It is with heavy heart that the Calvert Marine Museum announces the loss of one of its North American river otters. The Otter named Keenan by the staff, but known affectionately by thousands of visitors as “Bubbles,” passed away last night. He had been unwell for several weeks and under a veterinarian’s care. Kennan was the second otter to carry the “Bubbles” name since the museum opened the otter exhibit in 1994.
Keenan was a delight to museum visitors for over 11 years. He arrived at the museum in June of 2003, after being rescued from the wild as an abandoned pup and rehabilitated by staff of Clearwater Marine Aquarium. While his loss will be keenly felt by his many fans, without human intervention, he would have died in the wild years ago without his mother. The museum will immediately begin the search for a replacement otter to take up the “Bubbles” legacy.
Keenan had been given a clean bill of health in July 2014 following one of his two routine annual examinations by our consulting veterinarian, Jennifer Matteson D.V.M of Three Notch Veterinary Hospital. In late August, Keenan began to develop behavioral changes. Soon after, he began losing his outer fur in a non-characteristic molt or shed.
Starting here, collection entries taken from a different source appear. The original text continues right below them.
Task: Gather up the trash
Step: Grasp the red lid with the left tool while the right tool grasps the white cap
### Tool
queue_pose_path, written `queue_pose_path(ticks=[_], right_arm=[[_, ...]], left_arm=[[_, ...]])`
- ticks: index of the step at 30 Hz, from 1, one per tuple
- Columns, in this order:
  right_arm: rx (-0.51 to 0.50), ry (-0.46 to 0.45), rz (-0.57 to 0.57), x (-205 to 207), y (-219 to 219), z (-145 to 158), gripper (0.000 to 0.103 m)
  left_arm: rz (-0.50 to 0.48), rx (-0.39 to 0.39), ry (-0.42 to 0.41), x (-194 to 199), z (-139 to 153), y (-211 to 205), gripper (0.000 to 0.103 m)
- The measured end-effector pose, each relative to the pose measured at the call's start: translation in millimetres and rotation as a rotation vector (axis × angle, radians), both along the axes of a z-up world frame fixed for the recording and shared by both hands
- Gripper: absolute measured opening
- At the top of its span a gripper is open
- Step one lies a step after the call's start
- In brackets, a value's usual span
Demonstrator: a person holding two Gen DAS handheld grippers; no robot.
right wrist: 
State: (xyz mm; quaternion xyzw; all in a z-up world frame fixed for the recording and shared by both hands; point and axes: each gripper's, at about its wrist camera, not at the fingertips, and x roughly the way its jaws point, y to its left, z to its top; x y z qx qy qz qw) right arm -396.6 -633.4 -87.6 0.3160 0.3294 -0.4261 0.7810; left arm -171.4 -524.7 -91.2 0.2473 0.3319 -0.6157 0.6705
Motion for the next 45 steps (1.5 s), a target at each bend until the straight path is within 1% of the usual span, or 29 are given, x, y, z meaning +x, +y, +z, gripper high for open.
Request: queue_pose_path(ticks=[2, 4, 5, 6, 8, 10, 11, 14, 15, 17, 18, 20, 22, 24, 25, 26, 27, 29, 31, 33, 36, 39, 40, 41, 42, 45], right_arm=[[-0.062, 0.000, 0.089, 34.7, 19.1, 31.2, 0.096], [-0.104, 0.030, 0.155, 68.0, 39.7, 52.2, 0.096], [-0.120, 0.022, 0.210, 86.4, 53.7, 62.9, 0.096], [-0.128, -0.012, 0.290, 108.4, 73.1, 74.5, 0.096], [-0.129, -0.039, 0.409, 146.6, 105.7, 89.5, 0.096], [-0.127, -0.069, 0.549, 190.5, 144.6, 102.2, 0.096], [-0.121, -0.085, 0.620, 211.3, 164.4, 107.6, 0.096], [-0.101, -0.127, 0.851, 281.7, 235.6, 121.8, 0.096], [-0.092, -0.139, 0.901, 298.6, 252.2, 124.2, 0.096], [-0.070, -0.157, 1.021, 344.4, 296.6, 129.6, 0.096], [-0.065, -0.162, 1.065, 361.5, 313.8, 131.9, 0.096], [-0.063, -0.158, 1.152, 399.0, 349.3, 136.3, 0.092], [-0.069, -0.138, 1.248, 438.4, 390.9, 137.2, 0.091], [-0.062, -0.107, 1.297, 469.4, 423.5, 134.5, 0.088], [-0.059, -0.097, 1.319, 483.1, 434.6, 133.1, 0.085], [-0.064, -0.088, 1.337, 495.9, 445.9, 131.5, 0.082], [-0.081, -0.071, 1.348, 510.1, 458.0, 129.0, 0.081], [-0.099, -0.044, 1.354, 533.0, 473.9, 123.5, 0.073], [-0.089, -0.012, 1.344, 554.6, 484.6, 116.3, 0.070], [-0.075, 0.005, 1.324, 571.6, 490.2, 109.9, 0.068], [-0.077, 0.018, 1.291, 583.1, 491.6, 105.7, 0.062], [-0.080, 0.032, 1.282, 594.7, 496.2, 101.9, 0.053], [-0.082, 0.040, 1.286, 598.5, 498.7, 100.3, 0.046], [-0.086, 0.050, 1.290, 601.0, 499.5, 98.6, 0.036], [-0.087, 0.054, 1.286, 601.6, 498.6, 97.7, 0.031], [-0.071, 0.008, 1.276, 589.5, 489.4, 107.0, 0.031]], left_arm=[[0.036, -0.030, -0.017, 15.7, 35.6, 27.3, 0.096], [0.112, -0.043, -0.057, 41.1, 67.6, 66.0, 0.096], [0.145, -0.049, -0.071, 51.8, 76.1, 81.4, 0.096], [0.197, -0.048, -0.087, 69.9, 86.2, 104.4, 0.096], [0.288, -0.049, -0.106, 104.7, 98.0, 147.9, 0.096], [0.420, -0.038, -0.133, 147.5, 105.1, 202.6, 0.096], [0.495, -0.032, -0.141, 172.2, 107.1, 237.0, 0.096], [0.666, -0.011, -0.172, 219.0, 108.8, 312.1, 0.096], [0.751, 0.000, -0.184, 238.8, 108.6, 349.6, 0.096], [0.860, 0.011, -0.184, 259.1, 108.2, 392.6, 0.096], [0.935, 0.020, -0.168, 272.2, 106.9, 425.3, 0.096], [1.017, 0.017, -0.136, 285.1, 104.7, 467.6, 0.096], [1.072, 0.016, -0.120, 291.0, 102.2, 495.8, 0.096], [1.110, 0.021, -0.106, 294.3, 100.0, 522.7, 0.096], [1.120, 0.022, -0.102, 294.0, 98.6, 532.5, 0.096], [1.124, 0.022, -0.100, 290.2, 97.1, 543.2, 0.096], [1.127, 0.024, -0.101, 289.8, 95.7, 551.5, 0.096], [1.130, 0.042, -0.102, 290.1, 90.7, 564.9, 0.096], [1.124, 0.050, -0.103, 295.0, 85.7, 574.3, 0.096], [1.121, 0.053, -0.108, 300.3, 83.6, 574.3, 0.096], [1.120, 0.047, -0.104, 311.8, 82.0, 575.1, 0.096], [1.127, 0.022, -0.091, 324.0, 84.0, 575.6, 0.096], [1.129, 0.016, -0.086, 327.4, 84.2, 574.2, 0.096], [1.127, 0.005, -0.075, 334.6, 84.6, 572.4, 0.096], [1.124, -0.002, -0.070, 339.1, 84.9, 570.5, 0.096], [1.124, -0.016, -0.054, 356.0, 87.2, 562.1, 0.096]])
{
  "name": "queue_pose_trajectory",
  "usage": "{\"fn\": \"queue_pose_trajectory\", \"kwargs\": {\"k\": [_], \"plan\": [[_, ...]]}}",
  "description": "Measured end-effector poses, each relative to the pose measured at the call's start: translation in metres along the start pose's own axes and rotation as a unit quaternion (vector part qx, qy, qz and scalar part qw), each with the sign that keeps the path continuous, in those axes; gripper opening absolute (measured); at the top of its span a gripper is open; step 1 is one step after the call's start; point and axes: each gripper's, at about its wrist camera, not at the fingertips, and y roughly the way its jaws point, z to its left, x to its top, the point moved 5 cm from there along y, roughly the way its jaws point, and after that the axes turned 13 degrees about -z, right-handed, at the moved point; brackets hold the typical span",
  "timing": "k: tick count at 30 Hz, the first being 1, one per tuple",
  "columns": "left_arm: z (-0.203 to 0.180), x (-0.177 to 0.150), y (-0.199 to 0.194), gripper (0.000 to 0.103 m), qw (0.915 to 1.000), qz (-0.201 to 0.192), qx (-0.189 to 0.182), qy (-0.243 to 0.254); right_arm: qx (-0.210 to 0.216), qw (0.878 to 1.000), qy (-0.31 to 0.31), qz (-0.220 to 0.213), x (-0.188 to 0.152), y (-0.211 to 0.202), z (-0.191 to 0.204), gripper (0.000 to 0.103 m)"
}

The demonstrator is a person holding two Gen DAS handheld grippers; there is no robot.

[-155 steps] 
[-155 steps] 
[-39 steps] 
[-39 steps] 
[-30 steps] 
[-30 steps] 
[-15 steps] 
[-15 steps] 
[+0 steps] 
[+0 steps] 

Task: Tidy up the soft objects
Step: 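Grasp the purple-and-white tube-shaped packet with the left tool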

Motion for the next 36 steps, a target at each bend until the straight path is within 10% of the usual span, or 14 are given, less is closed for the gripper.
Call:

Dr. Matteson was called in to examine him again. Blood was drawn, skin biopsies were taken and ultrasonography done as the behavioral changes and loss of fur suggested a hormonal imbalance – later confirmed in the blood test results. While making plans for the next steps to be taken in ascertaining Keenan’s disease, he took a turn for the worse October 17. Keenan was taken to Three Notch Veterinary Hospital. While being examined under anesthesia, an underlying heart disorder was discovered – Keenan’s heart was not pumping blood to his organs, brain and extremities as it should have been. Unfortunately, in his weakened condition, Keenan never fully recovered from anesthesia and he died while resting under the watchful care of his devoted keepers.
A necropsy is scheduled for Friday. Information learned from this procedure will be used to further the understanding and care of North American river otters in collections across the county as multiple other organizational collaborators await the findings of today’s exam. Please direct all museum inquiries to David Moyer, Curator of Estuarine Biology at: email@example.com or by phone at (410) 326-2042 extension 33.
Rest now, Friend. Thank you for the many years of educating us all on the secret lives of North American river otters.